Say Goodbye to SharedPreferences - Meet DataStore

Patryk Springer

Nov 26, 2020 • 9 min read

Some time ago, Google introduced a new part of Android Jetpack, DataStore. It’s a library that is supposed to replace SharedPreferences.

This is the reason for the catchy title: Sooner or later, all of us will probably be forced to switch to DataStore.

There are some similarities between those two APIs, but DataStore offers more flexibility. It comes with two different types of storage. The first one is simple key-value pair storage, just like SharedPreferences. The second type, Proto DataStore, is more interesting and complex. It’s based on Google’s Protobuf library and allows us to create more complex data structures. The whole DataStore is currently in alpha. Before we dive into details, let’s take a look at the comparison between DataStore and SharedPreferences.

SharedPreferences and DataStore comparison

  • DataStore is built on top of Kotlin Coroutines and Flow, so it provides a pretty good asynchronous API for modifying and reading data. On the other hand, SharedPreferences provides asynchronous access only via a listener on changing values.
  • DataStore can be called on the UI thread without any problems. It changes the dispatcher to IO under the hood.
  • DataStore is also safe from runtime exceptions during data parsing.

It is important to mention that DataStore is not a replacement for Room. It’s good only for small datasets and when there is no need for partial updates or referential integrity. If you need any of those, consider using Room.

Types of DataStore

As it was mentioned earlier, we have two types of DataStore available:

  • Preferences DataStore, which is very similar to SharedPreferences. It stores key-value pairs and does not provide any type safety.
  • Proto DataStore, which is more complex. It can store data in custom objects. Thanks to that, it provides type safety out of the box. It requires a bit more work during setup, because it’s required to create a schema using protocol buffers.

Preferences DataStore

First, let’s take a look at key-value storage. Setup is pretty easy. To start using this version of DataStore, simply add a dependency to your app’s build.gradle.

// Preferences DataStore
implementation "androidx.datastore:datastore-preferences:1.0.0-alpha02"

I’ve created a simple ProfilePreferences class to handle DataStore. Basically, only a simple Boolean in Preferences is stored. It determines if Profile information can be changed.
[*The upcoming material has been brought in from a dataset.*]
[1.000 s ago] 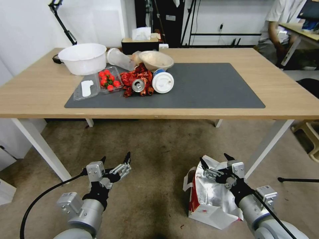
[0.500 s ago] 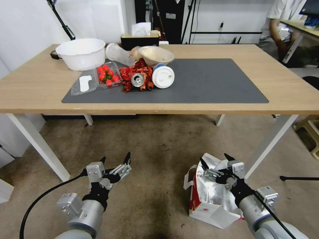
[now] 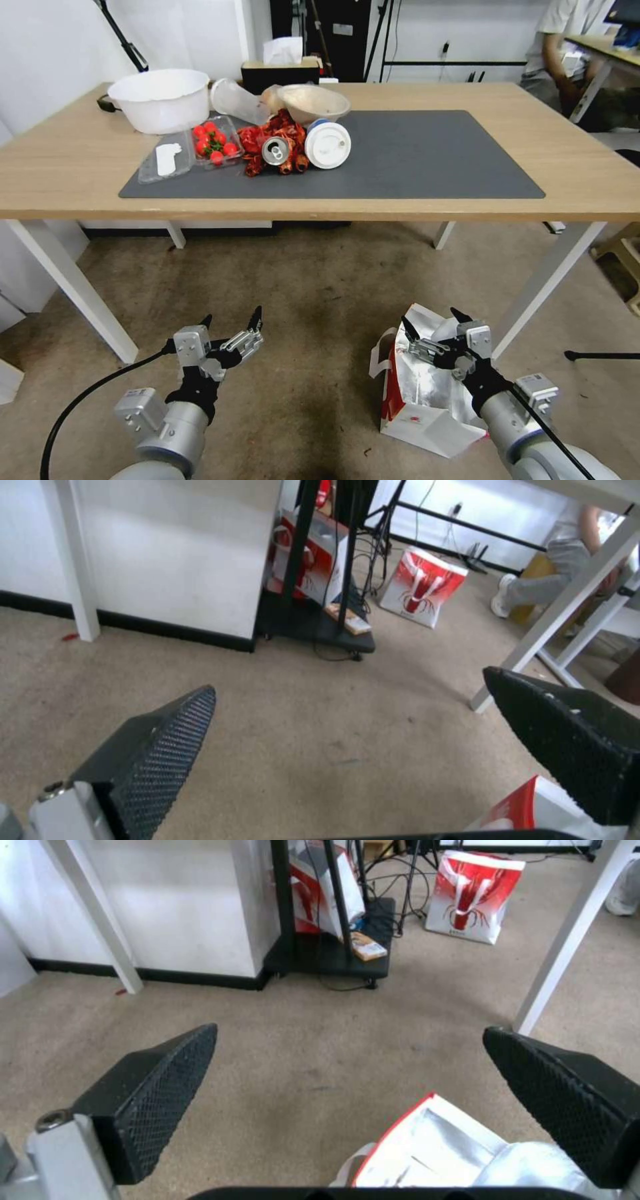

class ProfilePreferences(context: Context) {

	private val dataStore: DataStore<Preferences> = context.createDataStore(
    	"profile",
    	migrations = listOf(SharedPreferencesMigration(context, "oldProfilePreferences"))
    )
	val editStateFlow: Flow<Boolean> = dataStore.data
    	.map{ it[EDIT_MODE_ENABLED_KEY] ?: true }
    
	suspend fun toggleEditMode(enabled: Boolean) {
    	dataStore.edit {
        	it[EDIT_MODE_ENABLED_KEY] = enabled
       	}
 	}
    
	companion object {
		private val EDIT_MODE_ENABLED_KEY = preferencesKey<Boolean>("edit_mode_enabled")
  	}
}
  • ProfilePreferences needs a Context to create a DataStore. With that provided, we can use the extension function createDataStore() and pass the name of the DataStore.
  • There is a possibility to add a migration from SharedPreferences. Just pass a SharedPreferenceMigration object with the name of the preferences to be migrated.
  • DataStore does not use plain Strings as keys, they’re wrapped by Key a class. To get a specific key, you need to use preferencesKey<T>(name). Type T is the desired type of value stored under this key.
  • To change the stored value, we can use an edit() function from the DataStore object. Inside the lambda we have access to MutablePreferences, so we can change the value under the specified key. The edit() function is a suspend function, so it needs to be called from CoroutinesContext.
  • To get stored preferences, we have access to Flow<Preferences> under dataStore.data. Using the map{} operator, we can get Flow<Boolean>.

To change the value of EDIT_MODE, just use the toggleEditMode() method from ProfilePreferences in ViewModel.


fun toggleEditMode(enabled: Boolean) {
	viewModelScope.launch {
		profileRepository.toggleEditMode(enabled)
	}
}

When that operation completes, a new value is shared using Flow. In our example, I converted that Flow into LiveData with the asLiveData() extension and I observed that in Activity.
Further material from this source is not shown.